Il Cru Feudo di Mezzo – Il quadro delle Rose – ha una superficie di 1.35 ettari ed una resa di 60 q. Prende il nome dalla forma pressoché quadrata dei terrazzamenti con muri di contenimento a secco in pietra lavica. Nel perimetro delle terrazze sono coltivate le rose che adornano come una cornice il “quadro” che all’interno raffigura la natura viva dei ceppi di vite. Le rose abbelliscono il cru con delle pennellate di colore, ma servono anche da indicatori di malattie fungine (oidio). Essendo più sensibili della vite. Il sistema di allevamento è il tipico alberello con il sostegno del palo di castagno. I ceppi hanno un’età compresa fra i 45 e 75 anni. l’Azienda vanta , nel cru in Contrada Calderara, 1 ettaro di ceppi di vite di piede franco che sono stati stimati avere un’età che si aggira sui 130 anni (vigneto impiantato nel 1870), da questi si estrae un nettare di vino, il Prephylloxera.

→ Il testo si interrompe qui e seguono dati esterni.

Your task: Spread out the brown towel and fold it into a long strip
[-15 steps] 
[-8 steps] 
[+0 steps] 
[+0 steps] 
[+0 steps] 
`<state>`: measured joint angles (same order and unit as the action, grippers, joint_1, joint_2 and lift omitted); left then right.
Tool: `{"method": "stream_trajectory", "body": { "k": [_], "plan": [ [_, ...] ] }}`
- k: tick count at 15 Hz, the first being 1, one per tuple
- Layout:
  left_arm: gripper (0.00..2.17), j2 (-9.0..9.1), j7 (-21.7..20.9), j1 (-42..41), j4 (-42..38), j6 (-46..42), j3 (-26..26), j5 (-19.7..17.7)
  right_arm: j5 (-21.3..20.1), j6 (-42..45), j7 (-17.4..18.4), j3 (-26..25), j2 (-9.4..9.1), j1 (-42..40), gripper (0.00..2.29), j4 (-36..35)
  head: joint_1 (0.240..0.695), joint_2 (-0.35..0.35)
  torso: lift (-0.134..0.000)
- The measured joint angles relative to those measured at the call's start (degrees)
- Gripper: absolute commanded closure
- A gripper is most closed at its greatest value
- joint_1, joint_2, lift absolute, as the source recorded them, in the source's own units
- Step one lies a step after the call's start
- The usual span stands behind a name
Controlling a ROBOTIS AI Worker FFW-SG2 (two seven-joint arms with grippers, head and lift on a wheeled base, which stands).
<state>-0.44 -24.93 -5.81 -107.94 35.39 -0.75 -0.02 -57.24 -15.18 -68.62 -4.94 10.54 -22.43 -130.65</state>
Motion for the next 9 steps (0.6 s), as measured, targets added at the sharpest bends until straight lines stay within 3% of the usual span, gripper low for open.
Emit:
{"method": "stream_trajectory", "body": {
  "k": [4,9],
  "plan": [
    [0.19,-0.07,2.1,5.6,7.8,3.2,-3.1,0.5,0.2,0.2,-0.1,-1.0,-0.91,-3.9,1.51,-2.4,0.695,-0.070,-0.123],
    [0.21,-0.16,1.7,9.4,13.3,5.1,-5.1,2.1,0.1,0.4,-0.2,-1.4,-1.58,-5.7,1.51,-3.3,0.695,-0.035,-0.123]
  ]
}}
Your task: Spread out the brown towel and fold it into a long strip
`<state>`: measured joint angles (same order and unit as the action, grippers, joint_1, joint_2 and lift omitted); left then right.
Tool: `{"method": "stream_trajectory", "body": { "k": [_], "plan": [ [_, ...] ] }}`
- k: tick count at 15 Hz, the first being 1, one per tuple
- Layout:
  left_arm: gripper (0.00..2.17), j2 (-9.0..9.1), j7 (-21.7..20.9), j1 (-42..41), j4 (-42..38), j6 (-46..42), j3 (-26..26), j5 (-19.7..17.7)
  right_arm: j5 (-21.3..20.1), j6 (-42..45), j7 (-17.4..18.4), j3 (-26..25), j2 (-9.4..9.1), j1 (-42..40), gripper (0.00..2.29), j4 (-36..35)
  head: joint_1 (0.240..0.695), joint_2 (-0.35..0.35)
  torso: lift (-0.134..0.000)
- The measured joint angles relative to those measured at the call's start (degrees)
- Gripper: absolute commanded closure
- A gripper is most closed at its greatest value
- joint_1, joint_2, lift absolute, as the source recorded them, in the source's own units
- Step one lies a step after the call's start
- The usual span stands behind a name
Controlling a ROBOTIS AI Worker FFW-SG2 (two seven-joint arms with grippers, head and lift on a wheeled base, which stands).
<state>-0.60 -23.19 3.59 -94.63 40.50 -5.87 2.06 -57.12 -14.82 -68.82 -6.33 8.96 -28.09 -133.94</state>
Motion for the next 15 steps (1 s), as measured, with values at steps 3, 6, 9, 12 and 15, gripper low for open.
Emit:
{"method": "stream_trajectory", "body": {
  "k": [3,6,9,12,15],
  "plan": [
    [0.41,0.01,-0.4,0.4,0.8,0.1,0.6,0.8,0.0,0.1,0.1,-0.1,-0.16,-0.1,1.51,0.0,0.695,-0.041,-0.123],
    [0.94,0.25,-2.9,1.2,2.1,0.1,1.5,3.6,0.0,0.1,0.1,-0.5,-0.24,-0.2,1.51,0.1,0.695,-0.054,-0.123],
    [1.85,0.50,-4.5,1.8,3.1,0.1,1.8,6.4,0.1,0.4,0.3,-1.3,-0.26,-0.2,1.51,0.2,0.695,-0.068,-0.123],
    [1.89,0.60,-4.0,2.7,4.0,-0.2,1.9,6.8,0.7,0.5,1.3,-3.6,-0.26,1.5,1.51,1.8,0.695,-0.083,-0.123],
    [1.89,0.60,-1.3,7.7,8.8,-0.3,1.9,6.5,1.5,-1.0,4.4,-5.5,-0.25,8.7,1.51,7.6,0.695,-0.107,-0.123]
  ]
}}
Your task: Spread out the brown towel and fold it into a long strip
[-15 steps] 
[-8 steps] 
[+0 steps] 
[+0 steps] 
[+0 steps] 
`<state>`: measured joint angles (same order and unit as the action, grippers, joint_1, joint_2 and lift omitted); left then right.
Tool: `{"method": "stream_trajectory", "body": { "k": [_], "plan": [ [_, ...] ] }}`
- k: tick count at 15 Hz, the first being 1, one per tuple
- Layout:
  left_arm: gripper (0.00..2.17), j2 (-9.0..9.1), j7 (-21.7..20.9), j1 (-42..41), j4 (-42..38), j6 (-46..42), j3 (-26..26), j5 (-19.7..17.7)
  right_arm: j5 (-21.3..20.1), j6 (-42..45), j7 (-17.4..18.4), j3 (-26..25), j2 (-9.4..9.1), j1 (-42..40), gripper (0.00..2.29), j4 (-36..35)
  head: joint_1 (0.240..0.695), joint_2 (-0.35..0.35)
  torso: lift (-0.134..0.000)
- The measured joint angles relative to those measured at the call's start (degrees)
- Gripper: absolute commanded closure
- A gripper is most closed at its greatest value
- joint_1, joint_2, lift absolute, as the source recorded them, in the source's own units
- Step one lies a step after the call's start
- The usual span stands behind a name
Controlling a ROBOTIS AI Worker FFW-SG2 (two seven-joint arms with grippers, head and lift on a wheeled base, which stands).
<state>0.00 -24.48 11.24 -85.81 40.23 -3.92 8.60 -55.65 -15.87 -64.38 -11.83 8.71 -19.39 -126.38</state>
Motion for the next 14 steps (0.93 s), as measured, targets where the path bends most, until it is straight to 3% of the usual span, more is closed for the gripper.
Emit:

L’Etna Rosso Doc 2008 Feudo di Mezzo il “Quadro delle Rose” è composto da Nerello Mascalese per il 98% e Nerello Cappuccio 2%. Fermentazione con macerazione sulle bucce per 10-15 giorni, malolattica e maturazione in barrique di rovere per il 30%, di cui la metà di I° passaggio (15%). Ancora, il 35% in Tonneau di 500 e 700 lt., e il restante 35% in botti di 20/30 ettolitri dell’artigiano Austriaco Franz Stockinger. Imbottigliato dopo 18 mesi senza essere filtrato. Bottiglie prodotte 8500.
Nel bicchiere si presenta rosso rubino brillante e penetrabile. Entra al naso gentile ed aggraziato per nulla impetuoso regalando un immediato ed ampio ventaglio olfattivo tipico territorial-etneo molto intrigante. Odora di rose e acqua di rose con tratti mentolati. Sprigiona ciliegia con intrecci di sensazioni mineral-laviche spinte a galla da un sottofondo marino di alghe, acciuga sotto sale con ritorni di acqua di rose. Non è ruffiano, è elegante di suo! Più sta nel bicchiere più le sensazioni olfattive escono da esso. Mi regala anche un bel sorriso . Perché esce dal bicchiere come in una magia e come se fosse il cappello a cilindro di un mago, il profumo del bucato steso al vento e al sole. Ha un delicato profumo-erbaceo di foglia di gelso, noce moscata e alloro, sfumature delicate di piacevoli sentori eterei di smalti, prugna e un po’ di caramello. Più si ascolta e più è intrigante!